-------- Provided data
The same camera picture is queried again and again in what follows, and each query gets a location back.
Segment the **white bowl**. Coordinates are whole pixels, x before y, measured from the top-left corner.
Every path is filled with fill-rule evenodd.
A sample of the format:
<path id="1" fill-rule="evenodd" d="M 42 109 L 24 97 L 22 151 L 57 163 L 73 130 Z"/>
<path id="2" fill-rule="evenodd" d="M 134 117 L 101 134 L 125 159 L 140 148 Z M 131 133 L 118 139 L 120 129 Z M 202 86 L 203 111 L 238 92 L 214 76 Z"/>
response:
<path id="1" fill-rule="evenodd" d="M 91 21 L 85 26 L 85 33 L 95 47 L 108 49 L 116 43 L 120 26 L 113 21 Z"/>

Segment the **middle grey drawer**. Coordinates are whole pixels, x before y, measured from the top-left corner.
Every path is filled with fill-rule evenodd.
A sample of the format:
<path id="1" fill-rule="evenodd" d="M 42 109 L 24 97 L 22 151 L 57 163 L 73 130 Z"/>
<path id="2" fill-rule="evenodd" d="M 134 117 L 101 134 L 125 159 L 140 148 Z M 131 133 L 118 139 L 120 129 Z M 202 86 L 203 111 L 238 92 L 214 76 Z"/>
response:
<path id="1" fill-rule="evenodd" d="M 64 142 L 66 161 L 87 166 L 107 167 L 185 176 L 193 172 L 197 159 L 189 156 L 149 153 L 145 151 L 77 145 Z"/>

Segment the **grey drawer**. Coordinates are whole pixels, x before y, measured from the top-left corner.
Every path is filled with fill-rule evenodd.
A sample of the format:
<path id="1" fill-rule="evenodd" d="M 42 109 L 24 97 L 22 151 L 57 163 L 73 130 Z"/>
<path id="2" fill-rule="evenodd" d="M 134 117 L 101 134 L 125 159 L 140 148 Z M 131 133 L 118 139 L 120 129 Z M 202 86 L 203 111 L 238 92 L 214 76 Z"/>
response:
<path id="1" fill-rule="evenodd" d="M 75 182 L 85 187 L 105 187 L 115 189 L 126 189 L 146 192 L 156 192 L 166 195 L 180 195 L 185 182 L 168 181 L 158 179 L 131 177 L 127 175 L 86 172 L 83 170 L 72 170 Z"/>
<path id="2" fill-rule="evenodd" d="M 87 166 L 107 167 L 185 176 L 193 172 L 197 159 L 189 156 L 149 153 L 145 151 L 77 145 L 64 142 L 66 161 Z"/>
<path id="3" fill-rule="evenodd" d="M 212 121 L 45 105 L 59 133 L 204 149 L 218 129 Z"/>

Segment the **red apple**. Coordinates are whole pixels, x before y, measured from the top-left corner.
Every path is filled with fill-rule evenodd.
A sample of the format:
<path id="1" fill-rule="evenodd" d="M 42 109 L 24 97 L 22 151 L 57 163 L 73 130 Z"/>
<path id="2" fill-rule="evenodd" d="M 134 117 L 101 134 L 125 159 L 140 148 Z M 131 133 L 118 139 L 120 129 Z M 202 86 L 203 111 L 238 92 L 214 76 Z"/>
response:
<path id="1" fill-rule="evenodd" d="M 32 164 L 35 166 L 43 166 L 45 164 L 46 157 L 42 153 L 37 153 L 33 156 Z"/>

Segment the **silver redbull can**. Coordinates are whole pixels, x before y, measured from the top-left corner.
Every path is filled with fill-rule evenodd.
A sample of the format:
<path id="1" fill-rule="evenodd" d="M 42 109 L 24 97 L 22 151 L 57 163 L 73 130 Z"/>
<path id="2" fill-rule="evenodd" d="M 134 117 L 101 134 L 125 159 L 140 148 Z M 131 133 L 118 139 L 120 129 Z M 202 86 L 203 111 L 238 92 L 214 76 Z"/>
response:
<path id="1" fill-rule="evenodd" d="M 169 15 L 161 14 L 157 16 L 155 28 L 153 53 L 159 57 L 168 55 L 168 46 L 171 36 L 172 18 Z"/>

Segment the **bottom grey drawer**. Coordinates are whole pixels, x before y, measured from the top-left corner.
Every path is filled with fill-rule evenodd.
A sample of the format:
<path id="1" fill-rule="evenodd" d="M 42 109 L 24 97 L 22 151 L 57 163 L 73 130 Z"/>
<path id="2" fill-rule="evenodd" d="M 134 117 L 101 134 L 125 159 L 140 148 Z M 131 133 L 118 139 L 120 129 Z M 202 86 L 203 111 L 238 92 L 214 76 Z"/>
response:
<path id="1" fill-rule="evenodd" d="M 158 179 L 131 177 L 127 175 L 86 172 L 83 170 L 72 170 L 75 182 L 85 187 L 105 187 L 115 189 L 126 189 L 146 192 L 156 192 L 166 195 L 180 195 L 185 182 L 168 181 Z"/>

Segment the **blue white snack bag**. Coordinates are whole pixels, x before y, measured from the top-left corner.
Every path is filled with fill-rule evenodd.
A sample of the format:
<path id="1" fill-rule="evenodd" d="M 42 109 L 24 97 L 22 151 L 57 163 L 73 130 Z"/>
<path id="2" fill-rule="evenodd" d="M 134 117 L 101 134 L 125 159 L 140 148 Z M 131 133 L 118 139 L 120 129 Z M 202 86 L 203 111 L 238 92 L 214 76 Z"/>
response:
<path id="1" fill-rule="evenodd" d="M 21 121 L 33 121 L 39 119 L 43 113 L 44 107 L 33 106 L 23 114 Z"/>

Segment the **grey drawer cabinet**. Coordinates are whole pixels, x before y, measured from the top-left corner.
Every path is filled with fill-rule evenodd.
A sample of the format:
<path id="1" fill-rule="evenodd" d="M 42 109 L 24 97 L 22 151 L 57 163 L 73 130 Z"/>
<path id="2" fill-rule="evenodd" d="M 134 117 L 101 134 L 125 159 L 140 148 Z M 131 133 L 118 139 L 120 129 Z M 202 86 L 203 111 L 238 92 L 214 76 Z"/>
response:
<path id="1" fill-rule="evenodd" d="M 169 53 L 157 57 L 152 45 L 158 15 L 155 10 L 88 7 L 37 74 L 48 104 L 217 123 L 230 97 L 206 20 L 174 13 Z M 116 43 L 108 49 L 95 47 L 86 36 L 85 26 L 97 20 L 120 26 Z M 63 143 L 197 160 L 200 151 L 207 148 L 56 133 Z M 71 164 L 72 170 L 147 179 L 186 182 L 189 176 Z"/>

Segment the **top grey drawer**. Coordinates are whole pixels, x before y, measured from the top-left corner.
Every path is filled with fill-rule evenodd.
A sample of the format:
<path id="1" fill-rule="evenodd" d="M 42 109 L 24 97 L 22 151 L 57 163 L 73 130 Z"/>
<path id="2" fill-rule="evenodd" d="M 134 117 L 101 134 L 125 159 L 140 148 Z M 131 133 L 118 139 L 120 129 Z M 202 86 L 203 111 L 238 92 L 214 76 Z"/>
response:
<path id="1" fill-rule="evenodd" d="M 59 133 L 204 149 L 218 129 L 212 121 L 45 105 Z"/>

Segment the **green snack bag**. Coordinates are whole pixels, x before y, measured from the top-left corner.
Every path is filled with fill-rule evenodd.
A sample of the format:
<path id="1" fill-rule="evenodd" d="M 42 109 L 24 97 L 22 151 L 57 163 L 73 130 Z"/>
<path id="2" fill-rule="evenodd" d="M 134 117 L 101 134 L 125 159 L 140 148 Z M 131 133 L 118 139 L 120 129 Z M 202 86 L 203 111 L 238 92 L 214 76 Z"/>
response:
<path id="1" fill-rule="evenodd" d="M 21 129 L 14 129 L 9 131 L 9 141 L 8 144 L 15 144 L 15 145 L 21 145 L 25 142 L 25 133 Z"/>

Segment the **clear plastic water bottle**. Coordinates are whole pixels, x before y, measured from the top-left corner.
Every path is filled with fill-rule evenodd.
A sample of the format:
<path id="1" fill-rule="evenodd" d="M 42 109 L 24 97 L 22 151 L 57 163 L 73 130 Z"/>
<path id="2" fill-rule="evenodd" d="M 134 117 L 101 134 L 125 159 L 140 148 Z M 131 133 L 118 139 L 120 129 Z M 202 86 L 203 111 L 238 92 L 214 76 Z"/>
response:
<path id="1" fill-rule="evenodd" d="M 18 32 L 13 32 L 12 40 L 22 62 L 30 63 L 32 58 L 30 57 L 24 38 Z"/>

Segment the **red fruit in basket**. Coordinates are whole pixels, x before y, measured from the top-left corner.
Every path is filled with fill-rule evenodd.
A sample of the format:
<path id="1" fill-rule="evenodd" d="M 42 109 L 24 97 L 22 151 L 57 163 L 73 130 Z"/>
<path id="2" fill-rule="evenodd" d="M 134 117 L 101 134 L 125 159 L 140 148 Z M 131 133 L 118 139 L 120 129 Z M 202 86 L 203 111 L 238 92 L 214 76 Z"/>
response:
----------------
• Required action
Using the records above, gather all lines where the string "white" is present.

• Your solution
Segment the **white bowl**. Coordinates are whole pixels, x before y, measured from the top-left corner.
Segment the **blue white snack bag**. Coordinates are whole pixels, x before y, measured from the top-left corner.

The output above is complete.